Well, I didn’t forget about you. Like most introverts I just didn’t know how to walk back into the room again once I left. (ha!) And too, I haven’t been writing much so it felt like there wasn’t much to share. AND, I’ve been sick like everyone else and their kids. BUT, here we are, at last. On the mend and writing on.
There are waves to this thing.
Moments where the channel is open for words to flow as easily as waves and breath. Moments where all you can do is open the page and write a quote from someone else because all other words left you. Writing will be different every single time. Just like waves. There are dark sides. Light, airy and foamy sides. Some have lull and rhythm. Some create chaos and kick up dirt. You’ll write like the magical salt crystals in the air when you look at the sun a certain way, and you’ll write like a storm.
And all is well. I used to be afraid that poetry would leave me, that it would stall out, just because I couldn’t think of anything to say. BUT COME ON! HOW could something leave me when it’s so deeply apart of me? It’s just a moment. Sometimes I am the writer, the reader, the observer, the innovator, the dreamer. All waves prepare me for the reason I do the thing in the first place. To connect. To heal.
For the last two months I’ve done what works, without question. I’ve really enjoyed journaling in the “scar” writing style. One paragraph in one line. There’s no pressure to it. And sometimes I need to write without needing to make sense of it. The pages end up looking like scars down the middle, and I picture that as that particular “scar” leaving my heart ♥️ , imprinted on the page.
Although, there was one day I was DETERMINED to write a poem. Out of dirt and dust if I had to. So I went to where I always find something to say. The birds. I sat outside and listened. Forty-five minutes of song and interpretation. I wrote what I saw and heard and let the observationist have the floor.

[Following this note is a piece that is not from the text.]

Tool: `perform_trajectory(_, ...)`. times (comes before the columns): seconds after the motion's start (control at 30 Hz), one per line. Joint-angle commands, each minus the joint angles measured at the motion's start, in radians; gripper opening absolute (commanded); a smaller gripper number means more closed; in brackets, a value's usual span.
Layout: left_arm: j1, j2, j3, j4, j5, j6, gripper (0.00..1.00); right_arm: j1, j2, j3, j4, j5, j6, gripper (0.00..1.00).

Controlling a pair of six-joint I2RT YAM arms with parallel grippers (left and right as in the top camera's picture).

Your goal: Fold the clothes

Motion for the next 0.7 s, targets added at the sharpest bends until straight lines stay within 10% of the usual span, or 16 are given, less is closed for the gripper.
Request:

She’s perched on the evergreen
suspended almost between
ground and eather of song.
The others are at their loudest in chatter
and calls and whatever else birds do with their voices.
She hasn't said a word.
I wonder how she views the world,
through the holly, through an eye of a bird.
Silent are her wings
and her words.
and at the moment-- besides recording this one--
so are mine.
-n
If you don’t know what to write, remember it doesn’t have to be new every single time. It doesn’t have to be fancy or flashy. Your writing is concerned only with one thing- the condition of your heart. Do what works. Observe yourself and the world and write about it.
Here’s what I wrote when I thought I was going to be all alone without poetry.
(ugh, that ego is so dramatic!!)
Poetry, don’t leave me.
Don’t be afraid of a blank page.
Do not be afraid or judging of your voice.
Remember, it is not only your voice, but Gods. A divine whisper of what life has to say. A Holy utterance of Truth and Beauty. It is a gift I am most grateful and I feel it’s lull. I know it has not left me, but I have refrained my date with inspiration. I have left the table…and I must return to my seat. For no one will read my words if I do not write them. So why fear that they will, if I do?
These ink marks are for no one but me. The pure act of making them has a healing effect like no other and I am made lighter before the ink dries. My wrists stiffen and ache if I do not write poetry. It is a Self expression I cannot get to otherwise. I must trust my emotions, my instincts, my intuition. The Divine within me. There’s a melody in here, unplayed and unsung and inherently mine. I must play it, or give it space, or chances to be played. How many songs must never breathe! I refuse to be unsung.
Air will reach these depths whether published or dust or read by one. I know You read them. You are the altar and the gift. To seek something to bring you is…impossible. You are the altar AND the gift. There is nothing out there that can give my words more life than in here- in these blank pages, by merely being exhaled.
Let me know what writing style has been working for you or calling to you the most! Or maybe what wave you’re in? Leave a note in the comments.
Much love friends!
-n
I love how honest this is. I go through those same waves – sometimes the words come in a torrent, sometimes it's a struggle to find a single one. And that "scar" writing style sounds so cathartic! It's all about finding what works for you in the moment. Thanks for the reminder that it's okay to let the writing ebb and flow.
Exactly what I needed to hear, Nicole. Just beautiful. Words and focus have been rather elusive lately, for me. Writing gratitude, free write morning pages, and brain dumps have been my go-tos.